Journey to Yemen: Behind the Scenes at an Ansarallah Hosted Conference on Palestine

We had arrived in northwest Yemen – the birthplace of the Ansarallah movement – in a convoy of white Toyota SUVs, not really a convoy, actually a decoy, because they never rode together along the scenically spectacular highway for serious security reasons.

We were a small group of around 12 people – East and West – who had spent the previous days in the capital Sana’a as part of a conference on Palestine titled “You Are Not Alone”.

As our gracious hosts pointed out, we in fact broke – physically – the Western/Arab blockade of Yemen, as the first group of foreigners to visit the country in years.

Included in the group were former Iraqi Prime Minister Adel Abdul Mahdi; Prof.

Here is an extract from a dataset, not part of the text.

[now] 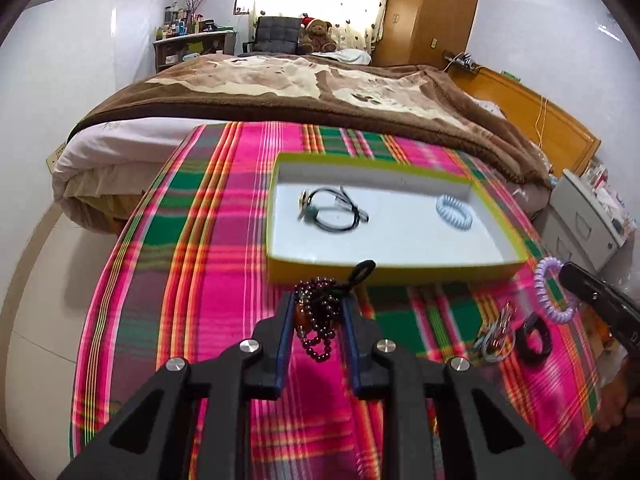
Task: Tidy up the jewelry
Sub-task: 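Carry the lilac hair tie and beaded bracelet into the tray with both grippers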
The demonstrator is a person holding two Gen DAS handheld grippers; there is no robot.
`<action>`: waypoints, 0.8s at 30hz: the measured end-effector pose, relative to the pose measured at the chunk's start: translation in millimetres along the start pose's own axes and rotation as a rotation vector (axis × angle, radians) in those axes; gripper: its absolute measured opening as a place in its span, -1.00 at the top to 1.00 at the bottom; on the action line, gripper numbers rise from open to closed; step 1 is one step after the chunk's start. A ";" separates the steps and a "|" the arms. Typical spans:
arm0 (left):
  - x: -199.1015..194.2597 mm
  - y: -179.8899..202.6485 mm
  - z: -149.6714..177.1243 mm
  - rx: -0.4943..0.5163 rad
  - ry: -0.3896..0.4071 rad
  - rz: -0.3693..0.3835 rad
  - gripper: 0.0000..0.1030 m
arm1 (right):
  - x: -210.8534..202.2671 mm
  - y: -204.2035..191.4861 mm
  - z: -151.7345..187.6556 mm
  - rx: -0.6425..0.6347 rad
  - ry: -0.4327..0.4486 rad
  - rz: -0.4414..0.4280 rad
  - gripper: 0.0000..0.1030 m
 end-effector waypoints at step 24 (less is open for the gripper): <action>66.2 -1.8 -44.8 0.012 -0.047 0.023 0.54 | 134.3 -10.1 -63.6 0.021 -0.149 0.041 0.81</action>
Point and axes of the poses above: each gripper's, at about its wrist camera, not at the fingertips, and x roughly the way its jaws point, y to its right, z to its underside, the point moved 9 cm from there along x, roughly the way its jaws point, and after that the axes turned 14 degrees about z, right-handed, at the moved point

Ma Xiaolin, a wonderful man, a Hui (Chinese Muslim) from Ningxia province and dean of an Institute of Studies of the Mediterranean Rim in high-tech hub Hangzhou; top Malaysian researcher Aminurraasyid Yatiban, who delivered a stunning presentation during the conference on the militarization of archeology in al-Quds; Nelson Mandela’s grandson, Mandla; and the Irish dynamic duo Mike Wallace and Clare Daly, formerly at the European Parliament.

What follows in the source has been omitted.